The threat of coronavirus will eventually ease as the arc of infection crests and then falls. The intriguing question for China analysts is what political residue this affair will leave. Xi’s leadership — along with his tactics of total social control — has been shown to be fallible. How does he repair his image and regain the confidence of the nation that he leads with a political version of the Mandate of Heaven?
“This is a substantial challenge for Xi, without question,” says Christopher K. Johnson, a former top CIA China analyst who is now a senior fellow at the Center for Strategic and International Studies. Given Xi’s track record of success, Johnson predicts that he’s likely to stay on top through deft maneuvering, but he cites several factors that could complicate this recovery.

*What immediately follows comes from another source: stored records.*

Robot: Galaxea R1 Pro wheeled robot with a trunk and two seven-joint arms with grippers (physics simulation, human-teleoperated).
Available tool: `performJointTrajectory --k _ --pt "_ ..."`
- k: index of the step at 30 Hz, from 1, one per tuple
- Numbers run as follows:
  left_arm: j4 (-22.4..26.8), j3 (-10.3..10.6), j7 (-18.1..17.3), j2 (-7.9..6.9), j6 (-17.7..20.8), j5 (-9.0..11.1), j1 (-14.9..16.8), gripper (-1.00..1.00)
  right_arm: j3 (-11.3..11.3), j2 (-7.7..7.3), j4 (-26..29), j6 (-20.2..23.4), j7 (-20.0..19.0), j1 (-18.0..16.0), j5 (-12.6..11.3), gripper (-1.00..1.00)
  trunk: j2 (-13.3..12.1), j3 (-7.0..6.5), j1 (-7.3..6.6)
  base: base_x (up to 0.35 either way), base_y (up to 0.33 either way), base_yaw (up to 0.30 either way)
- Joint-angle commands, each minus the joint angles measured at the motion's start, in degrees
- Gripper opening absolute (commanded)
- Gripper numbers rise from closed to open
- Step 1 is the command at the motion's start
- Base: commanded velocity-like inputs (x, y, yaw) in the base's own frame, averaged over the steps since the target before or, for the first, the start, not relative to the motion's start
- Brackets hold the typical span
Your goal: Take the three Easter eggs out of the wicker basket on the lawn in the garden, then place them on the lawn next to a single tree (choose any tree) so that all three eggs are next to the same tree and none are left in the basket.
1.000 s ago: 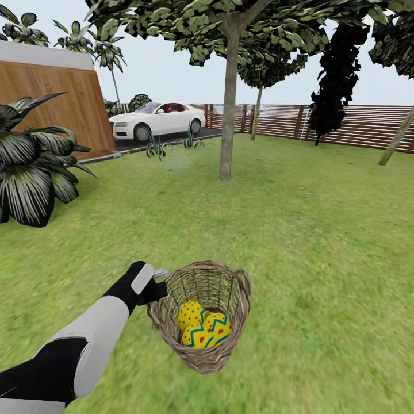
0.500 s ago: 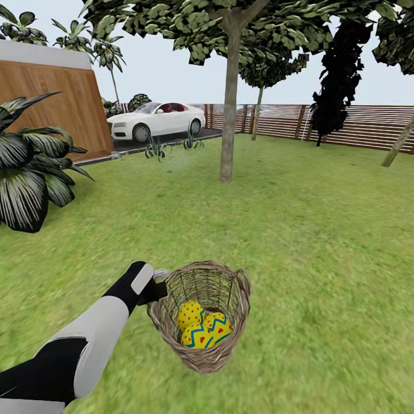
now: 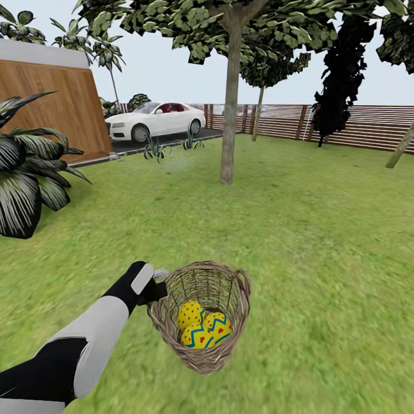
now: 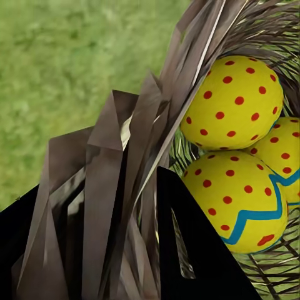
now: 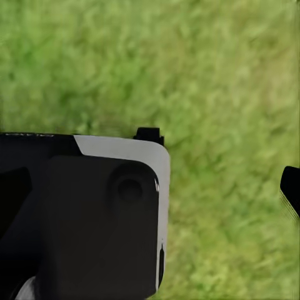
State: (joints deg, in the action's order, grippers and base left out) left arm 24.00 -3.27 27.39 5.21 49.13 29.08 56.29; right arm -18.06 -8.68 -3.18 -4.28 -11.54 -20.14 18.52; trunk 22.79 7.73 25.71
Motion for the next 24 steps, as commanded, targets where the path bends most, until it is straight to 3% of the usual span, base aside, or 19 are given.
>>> performJointTrajectory --k 1,24 --pt "0.08 -0.42 0.47 0.06 -0.09 1.07 0.05 -1.0 -0.48 -0.05 -0.25 -0.4 -0.06 -0.12 0.47 1.0 0.12 0.12 0.07 0.339 0.0 0.0" --pt "0.08 -0.42 0.47 0.12 -0.09 1.07 0.05 -1.0 -0.48 -0.05 -0.25 -0.41 -0.06 -0.1 0.47 1.0 0.12 0.12 0.07 0.339 0.0 0.0"
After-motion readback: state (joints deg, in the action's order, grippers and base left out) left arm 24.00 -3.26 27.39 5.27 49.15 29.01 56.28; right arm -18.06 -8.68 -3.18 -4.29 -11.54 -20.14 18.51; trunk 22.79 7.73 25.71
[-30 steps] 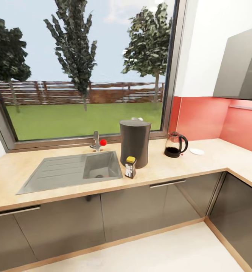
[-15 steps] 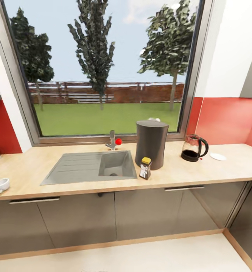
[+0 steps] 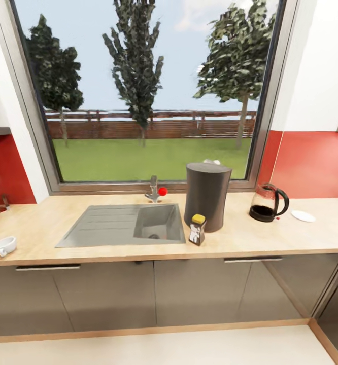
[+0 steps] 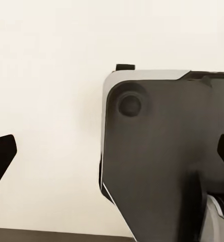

The virus itself is still a mystery. Experts expect the number of new cases to begin to recede soon, but what if it doesn’t? What if the government’s effort to protect the economy by forcing a return to work causes a fresh contagion or the epidemic persists into the summer? Xi would have to turn to People’s Liberation Army generals and other security chiefs for help, but Johnson detects some hints that the military is already grumbling about cleaning up a mess created in part by the bad political decision to suppress information about the outbreak back in December.
Another eerie possibility is that the epidemic could spread within the Chinese leadership cadres. Senior officials tend to live and work in protected enclaves for security reasons. But that clustering and centralization could turn leadership compounds into petri dishes if China is unlucky.
The final, overriding issue is political and social stability — always the abiding concern of the Politburo and top cadres. For now, the Politburo will surely support Xi, following the precept of authoritarian states that leaders must hang together or they will each hang separately. But past practice suggests that after the crisis has passed, the Politburo will enter an evaluative phase to assess how the system performed.
Xi’s ruthless consolidation of power has made him the strongest leader since Mao Zedong but also uniquely vulnerable to criticism that he has overreached.
Xi purged party and military leaders after taking power. He is creating an elaborately woven network of control, with citizens receiving social-credit scores, to help suppress dissent. He shattered the collective leadership model that had prevailed since Mao’s death in favor of a ruthless executive and a new cult of personality around him.
This super-dominant role is Xi’s brand. As Chinese citizens ask what went wrong with the coronavirus, they will inevitably wonder about the role of the man who briefly ventured out in Beijing Monday, supposedly at the “front lines” of the epidemic, wearing a face mask and joking with residents, “This is a special period so we will not shake hands.”
Xi has faced other reversals lately. He hasn’t found a way to suppress the pro-democracy protests in Hong Kong that began in earnest last June in a movement that is driven by young activists but has broad popular support. Then, in January, Taiwan’s President Tsai Ing-wen won a landslide victory on a program that directly challenged Xi. Her opponent, Han Kuo-yu, proposed a Xi-like social contract, “Safety for Taiwan, money for the people,” and he was crushed.
Xi has a pesky problem in the White House, too. President Trump bobs and weaves on China policy, slapping on tariffs and then partially removing them, proclaiming whenever he can a version of “Xi is my friend” but then taking actions that destabilize China. White House officials were even said to have discussed recently whether to publicize the fact that Wuhan has a “National Biosafety Laboratory,” raising the almost certainly bogus idea that the coronavirus escaped from a bio-weapons lab.
Xi has promoted what he likes to call the “Chinese dream” of national ascendancy. We’ll see how it fares during these nightmare weeks when the maximum leader is facing maximum difficulty.